= Tōllān =

City name

Tollan, Tolan, or Tolán is a name used for the capital cities of two empires of Pre-Columbian Mesoamerica; first for Teotihuacan, and later for the Toltec capital, Tula, both in Mexico. The name has also been applied to the Postclassic Mexican settlement Cholula.

Tollan is a word in Nahuatl used in Spanish colonial documents. Traditionally, tollan was interpreted as a Nahuatl toponym for Tula, Hidalgo. More recent scholarship suggests some kind of broader meaning, such as 'a place of the reeds'. Instead of a toponym for a specific settlement, it is also used as a qualifier to denote a category of densely populated cities.

Teotihuacan seems to have been the first city known by this name. After the collapse of the Teotihuacan empire, central Mexico broke into smaller states. The Toltec created the first sizable Mexican empire after the fall of Teotihuacan, and their capital was referred to by the same name as a reference to the earlier greatness of Teotihuacan.

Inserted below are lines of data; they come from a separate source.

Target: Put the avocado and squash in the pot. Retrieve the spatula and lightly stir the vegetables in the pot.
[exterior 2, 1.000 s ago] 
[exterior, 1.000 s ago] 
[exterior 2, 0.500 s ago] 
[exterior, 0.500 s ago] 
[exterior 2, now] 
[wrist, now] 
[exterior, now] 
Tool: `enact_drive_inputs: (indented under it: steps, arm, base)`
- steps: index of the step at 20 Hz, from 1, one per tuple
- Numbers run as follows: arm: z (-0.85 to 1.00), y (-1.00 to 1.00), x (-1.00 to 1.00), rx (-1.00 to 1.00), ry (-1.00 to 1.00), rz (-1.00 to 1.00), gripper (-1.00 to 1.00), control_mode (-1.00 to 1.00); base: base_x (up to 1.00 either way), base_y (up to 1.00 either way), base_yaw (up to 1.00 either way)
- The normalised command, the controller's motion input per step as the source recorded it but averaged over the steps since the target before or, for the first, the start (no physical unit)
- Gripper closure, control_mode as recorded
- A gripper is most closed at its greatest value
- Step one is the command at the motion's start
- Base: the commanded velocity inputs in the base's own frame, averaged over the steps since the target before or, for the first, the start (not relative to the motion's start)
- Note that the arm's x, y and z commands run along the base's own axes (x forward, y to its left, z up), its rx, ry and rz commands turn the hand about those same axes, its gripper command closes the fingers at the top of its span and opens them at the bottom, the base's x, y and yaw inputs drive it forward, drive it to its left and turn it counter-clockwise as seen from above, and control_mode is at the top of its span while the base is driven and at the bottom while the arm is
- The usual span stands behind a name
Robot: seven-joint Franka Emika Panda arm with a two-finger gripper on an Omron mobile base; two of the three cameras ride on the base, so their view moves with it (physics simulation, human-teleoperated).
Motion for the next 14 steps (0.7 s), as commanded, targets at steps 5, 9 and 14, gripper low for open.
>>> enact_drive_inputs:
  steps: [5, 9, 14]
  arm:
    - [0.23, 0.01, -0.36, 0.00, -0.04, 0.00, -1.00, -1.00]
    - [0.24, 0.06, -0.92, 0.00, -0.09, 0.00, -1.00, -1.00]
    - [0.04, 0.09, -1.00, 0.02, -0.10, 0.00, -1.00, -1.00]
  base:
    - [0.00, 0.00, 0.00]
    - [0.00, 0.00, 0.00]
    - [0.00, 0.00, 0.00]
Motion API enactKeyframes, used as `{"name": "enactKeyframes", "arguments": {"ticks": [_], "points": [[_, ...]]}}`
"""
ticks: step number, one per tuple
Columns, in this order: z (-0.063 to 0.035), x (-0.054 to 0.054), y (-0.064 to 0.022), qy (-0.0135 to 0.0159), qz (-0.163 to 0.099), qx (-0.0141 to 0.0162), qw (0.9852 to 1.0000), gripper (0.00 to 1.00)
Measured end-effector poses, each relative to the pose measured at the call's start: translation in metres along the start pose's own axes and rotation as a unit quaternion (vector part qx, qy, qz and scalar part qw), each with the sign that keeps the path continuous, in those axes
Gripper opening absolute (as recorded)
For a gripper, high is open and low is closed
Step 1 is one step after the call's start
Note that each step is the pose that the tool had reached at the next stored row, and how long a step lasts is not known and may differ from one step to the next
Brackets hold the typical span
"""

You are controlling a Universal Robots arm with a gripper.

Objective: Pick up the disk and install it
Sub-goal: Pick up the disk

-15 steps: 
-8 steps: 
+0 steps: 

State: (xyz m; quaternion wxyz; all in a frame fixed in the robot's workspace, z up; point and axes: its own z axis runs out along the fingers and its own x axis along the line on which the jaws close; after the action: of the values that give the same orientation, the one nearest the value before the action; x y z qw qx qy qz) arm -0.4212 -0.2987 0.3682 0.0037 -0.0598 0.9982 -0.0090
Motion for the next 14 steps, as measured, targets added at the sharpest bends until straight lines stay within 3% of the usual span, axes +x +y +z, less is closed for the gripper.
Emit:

In Aztec accounts at the time of the arrival of the Conquistadores, Teotihuacan and the Toltec capital sometimes seem to be confused and conflated.

The epithet Tollan was also sometimes applied to any great metropolis or capital. Cholula, for example, was sometimes called Tollan Cholula, and the Aztec capital of Tenochtitlán was likewise given the title Tollan. The Mixtec translation of this, Ñuu Co'yo is still the Mixtec name for Mexico City to this day.

==Tollan in Mesoamerican mythology==
Tollan is the name given to the mythical place of origin in many Mesoamerican traditions, including those of the Aztecs and the K'iche' Maya. In the K'iche' epic Popol Vuh, the first people created are gathered at Tollan, the place of seven caves, where they receive their languages and their gods.